What you need to do:
In the records below, find every line that contains "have" and list it.

Start of Block

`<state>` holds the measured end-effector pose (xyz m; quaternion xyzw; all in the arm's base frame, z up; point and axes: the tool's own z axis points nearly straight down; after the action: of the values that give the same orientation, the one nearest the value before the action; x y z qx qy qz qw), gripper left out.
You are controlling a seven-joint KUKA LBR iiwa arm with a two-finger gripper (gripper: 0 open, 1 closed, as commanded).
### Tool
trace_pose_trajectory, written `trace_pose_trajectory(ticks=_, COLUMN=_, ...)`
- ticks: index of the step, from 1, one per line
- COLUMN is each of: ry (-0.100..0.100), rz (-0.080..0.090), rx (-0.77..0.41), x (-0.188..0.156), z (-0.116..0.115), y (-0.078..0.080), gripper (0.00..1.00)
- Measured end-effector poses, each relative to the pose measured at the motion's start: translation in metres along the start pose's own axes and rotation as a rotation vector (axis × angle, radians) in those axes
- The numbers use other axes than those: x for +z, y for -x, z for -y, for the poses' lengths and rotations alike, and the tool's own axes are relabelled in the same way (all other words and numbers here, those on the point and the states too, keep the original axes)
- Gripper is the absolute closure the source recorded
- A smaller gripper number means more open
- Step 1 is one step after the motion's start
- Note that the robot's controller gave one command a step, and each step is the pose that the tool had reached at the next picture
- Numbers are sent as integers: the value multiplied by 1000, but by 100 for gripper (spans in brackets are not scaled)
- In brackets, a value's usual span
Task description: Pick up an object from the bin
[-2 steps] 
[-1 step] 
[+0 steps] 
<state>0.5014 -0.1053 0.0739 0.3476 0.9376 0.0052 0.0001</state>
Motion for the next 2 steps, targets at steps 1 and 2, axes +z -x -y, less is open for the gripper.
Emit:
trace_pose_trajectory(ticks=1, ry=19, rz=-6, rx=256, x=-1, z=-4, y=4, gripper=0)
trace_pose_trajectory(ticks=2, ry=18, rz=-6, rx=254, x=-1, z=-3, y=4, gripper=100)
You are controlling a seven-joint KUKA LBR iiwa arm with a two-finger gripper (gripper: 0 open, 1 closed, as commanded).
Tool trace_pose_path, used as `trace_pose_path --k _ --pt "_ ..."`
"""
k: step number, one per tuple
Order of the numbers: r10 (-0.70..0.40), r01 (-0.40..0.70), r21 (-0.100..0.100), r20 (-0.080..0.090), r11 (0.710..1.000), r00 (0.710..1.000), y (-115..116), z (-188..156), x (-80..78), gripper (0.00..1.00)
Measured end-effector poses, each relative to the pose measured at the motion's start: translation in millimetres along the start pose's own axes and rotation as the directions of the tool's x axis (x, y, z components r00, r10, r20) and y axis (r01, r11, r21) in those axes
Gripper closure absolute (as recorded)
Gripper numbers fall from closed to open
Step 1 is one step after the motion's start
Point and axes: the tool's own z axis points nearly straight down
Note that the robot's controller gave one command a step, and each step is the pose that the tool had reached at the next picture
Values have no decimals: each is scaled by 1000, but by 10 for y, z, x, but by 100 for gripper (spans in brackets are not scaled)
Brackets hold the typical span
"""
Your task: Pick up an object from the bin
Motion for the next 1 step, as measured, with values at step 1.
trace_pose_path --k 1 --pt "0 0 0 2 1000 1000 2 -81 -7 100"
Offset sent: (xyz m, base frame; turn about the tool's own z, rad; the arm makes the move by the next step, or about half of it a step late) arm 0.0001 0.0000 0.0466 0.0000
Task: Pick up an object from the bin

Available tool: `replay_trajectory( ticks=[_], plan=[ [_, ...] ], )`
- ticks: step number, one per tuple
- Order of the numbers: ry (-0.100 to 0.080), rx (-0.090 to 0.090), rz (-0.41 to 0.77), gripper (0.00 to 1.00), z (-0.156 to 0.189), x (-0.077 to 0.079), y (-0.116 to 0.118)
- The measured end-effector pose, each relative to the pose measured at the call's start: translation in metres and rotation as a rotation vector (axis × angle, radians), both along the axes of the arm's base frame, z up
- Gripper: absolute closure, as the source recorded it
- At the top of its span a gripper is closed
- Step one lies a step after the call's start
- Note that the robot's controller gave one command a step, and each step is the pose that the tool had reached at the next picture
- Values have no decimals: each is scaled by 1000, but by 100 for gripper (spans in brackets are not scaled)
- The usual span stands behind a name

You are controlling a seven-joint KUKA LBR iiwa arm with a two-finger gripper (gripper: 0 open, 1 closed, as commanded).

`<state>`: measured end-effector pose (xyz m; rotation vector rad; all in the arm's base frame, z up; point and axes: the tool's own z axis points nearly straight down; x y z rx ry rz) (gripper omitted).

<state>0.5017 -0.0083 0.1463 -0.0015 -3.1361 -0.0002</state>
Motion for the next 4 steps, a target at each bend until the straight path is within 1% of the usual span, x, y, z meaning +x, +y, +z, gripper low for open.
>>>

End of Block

Response:
Values have no decimals: each is scaled by 1000, but by 10 for y, z, x, but by 100 for gripper (spans in brackets are not scaled)
- Values have no decimals: each is scaled by 1000, but by 100 for gripper (spans in brackets are not scaled)

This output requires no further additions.